▶ _TASK PROMPT_
An exact transcription of the records is required, minus any images.

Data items
+ + +
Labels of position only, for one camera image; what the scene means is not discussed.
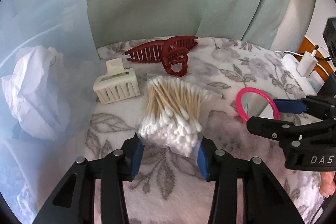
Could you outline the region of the person's hand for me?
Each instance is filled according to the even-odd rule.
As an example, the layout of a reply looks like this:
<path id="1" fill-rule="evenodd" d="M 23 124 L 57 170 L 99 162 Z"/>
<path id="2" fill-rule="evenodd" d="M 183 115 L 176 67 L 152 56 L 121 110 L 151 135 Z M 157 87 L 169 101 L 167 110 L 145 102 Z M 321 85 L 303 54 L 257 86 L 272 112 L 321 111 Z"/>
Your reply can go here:
<path id="1" fill-rule="evenodd" d="M 329 198 L 335 192 L 334 172 L 321 172 L 321 185 L 319 193 L 325 198 Z"/>
+ + +
▶ _RESULT OF THIS TASK_
Labels of position only, for one camera image; what the scene means is not discussed.
Could you outline the region of the person's hand for me?
Each instance is filled according to the even-odd rule.
As an example, the layout of a reply looks like this:
<path id="1" fill-rule="evenodd" d="M 23 124 L 57 170 L 99 162 Z"/>
<path id="2" fill-rule="evenodd" d="M 183 115 L 176 67 L 152 56 L 121 110 L 151 135 Z M 157 87 L 169 101 L 167 110 L 145 102 Z M 321 85 L 303 54 L 257 86 L 272 112 L 321 111 Z"/>
Your reply can go here:
<path id="1" fill-rule="evenodd" d="M 329 198 L 335 192 L 334 172 L 321 172 L 321 185 L 319 193 L 325 198 Z"/>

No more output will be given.